UCI maintains an online
directory of faculty available as experts to the media. To
access, visit
www.today.uci.edu/experts.
Source
University of
California - Irvine
October 3,
2005
Special
Issue on Cystic Fibrosis in the Journal of Pediatrics
Description
The Journal of Pediatrics has
published a special supplement on current experience in treating
cystic fibrosis and the benefit of newborn screening for cystic
fibrosis.

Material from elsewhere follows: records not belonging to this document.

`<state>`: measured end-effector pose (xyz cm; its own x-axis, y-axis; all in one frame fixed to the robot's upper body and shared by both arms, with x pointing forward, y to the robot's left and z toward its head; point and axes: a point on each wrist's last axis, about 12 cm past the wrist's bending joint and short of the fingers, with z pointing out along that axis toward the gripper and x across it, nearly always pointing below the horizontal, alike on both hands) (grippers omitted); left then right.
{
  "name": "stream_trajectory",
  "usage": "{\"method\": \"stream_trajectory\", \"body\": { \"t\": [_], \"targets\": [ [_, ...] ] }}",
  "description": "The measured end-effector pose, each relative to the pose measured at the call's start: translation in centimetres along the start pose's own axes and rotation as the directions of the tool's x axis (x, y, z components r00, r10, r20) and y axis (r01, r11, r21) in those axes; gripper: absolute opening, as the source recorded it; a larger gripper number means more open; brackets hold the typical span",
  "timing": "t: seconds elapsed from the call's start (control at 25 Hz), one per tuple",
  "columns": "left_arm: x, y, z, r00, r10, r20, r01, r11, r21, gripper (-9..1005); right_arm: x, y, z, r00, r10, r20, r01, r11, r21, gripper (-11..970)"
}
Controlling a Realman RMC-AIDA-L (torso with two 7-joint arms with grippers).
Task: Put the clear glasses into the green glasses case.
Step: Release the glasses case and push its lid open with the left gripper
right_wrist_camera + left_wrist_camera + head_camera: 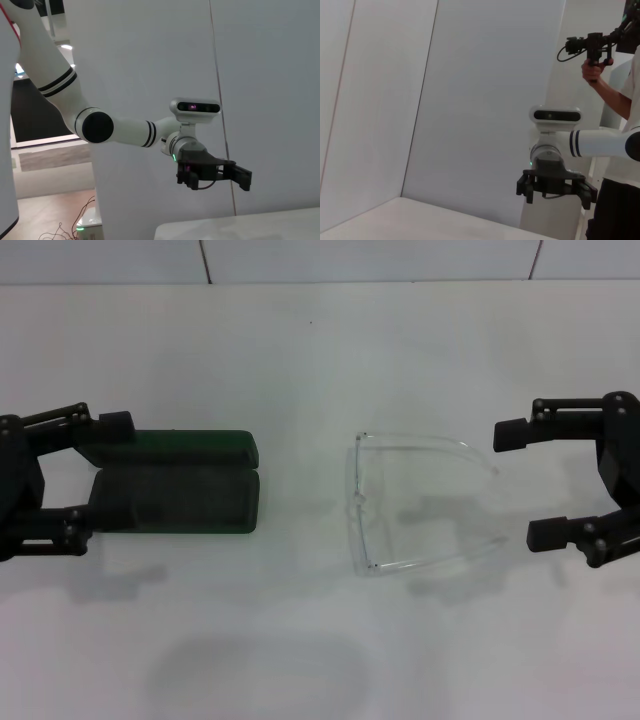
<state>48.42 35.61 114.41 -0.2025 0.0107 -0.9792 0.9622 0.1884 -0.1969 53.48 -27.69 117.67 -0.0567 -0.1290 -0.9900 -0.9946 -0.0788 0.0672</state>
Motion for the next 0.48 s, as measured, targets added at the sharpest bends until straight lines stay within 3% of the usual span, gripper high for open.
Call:
{"method": "stream_trajectory", "body": {
  "t": [0.48],
  "targets": [
    [0.29, 0.02, 0.56, 1.0, -0.012, -0.01, 0.013, 1.0, 0.014, 879, 0.4, -0.16, 0.78, 1.0, 0.007, 0.017, -0.007, 1.0, 0.017, 874]
  ]
}}
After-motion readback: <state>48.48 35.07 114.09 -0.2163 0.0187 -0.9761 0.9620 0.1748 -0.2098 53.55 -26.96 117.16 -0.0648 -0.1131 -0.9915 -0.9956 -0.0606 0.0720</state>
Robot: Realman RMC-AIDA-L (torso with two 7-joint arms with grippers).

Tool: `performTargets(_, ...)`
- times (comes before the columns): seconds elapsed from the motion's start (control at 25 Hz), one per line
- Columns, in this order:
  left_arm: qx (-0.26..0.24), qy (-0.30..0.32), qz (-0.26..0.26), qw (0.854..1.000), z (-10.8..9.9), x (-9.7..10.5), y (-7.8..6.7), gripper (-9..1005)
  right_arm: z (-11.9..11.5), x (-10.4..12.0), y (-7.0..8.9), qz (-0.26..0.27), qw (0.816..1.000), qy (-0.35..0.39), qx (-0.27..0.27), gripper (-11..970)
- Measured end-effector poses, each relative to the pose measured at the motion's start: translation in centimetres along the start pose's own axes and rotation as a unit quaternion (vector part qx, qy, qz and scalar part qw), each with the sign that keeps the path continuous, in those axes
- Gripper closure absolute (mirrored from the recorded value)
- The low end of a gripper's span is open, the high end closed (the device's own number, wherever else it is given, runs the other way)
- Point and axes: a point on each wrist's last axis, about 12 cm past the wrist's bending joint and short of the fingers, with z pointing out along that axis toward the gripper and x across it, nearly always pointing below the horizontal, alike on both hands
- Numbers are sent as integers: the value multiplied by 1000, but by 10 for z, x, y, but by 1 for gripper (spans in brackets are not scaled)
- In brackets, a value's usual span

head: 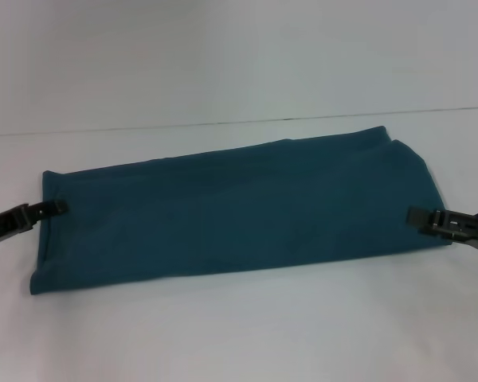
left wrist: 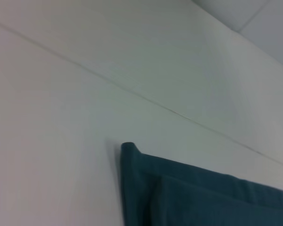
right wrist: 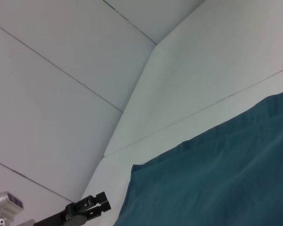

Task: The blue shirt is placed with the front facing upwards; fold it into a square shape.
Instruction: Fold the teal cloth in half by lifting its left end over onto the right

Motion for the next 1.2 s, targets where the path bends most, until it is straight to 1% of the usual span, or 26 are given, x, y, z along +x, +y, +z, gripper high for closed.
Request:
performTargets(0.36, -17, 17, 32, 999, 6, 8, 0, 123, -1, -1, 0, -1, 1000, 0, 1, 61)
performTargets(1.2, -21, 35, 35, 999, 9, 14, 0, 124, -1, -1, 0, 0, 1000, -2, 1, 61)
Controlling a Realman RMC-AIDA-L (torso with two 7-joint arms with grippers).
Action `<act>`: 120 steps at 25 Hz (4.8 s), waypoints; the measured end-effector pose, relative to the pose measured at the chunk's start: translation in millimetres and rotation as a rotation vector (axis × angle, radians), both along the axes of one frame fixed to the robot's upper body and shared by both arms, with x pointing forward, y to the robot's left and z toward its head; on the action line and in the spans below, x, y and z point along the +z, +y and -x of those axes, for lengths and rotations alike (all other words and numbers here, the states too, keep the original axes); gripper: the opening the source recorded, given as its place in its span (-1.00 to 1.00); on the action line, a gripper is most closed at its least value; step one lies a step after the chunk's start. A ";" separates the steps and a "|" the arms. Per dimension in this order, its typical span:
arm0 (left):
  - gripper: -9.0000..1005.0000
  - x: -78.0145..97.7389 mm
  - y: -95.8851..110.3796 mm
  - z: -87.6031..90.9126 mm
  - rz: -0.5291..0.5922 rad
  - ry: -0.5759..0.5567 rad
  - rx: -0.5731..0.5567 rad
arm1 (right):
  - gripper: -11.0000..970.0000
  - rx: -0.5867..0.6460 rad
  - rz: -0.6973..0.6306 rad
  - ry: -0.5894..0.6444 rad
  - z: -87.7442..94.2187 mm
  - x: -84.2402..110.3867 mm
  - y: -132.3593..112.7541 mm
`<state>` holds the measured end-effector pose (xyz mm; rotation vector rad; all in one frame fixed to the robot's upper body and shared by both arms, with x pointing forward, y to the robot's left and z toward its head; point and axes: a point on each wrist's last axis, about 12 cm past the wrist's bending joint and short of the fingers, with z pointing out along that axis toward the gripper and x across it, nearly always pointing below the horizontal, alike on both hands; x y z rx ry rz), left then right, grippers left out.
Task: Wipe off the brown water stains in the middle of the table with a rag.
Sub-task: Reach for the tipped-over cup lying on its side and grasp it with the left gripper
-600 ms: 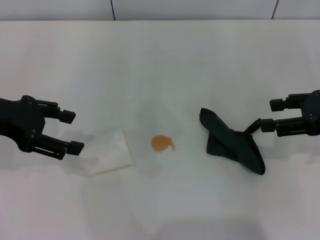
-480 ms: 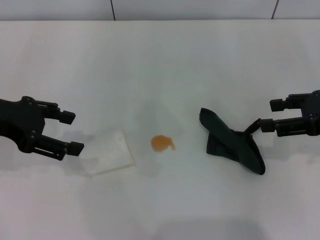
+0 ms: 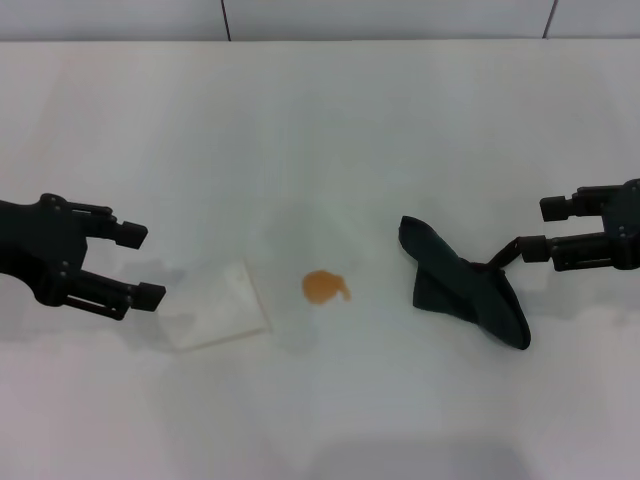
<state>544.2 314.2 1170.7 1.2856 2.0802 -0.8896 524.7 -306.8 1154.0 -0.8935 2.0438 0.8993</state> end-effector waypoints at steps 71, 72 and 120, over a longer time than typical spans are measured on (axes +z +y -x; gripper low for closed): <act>0.77 0.5 -113.9 -69.7 -0.531 0.069 -0.356 | 0.58 0.032 -0.042 0.032 -4.2 -7.3 21.0; 0.77 -0.7 -114.7 -69.4 -0.530 0.068 -0.355 | 0.58 0.034 -0.041 0.031 -4.1 -7.5 21.4; 0.77 -26.2 -142.7 -69.4 -0.558 -0.020 -0.366 | 0.58 0.044 -0.042 0.023 -4.4 -8.7 22.1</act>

The supplement consists of 23 commentaries, reviews,
and original research papers.
Newswise — Cystic fibrosis is a
common, fatal genetic disease in which a gene causes the body to
produce abnormally thick, sticky mucus. This affects mainly the
lungs, causing severe breathing problems, and the digestive
system, causing inadequate digestion and absorption of nutrients.
In the United States, approximately 30,000 people have cystic
fibrosis and roughly one child of every 3,500 is born with it.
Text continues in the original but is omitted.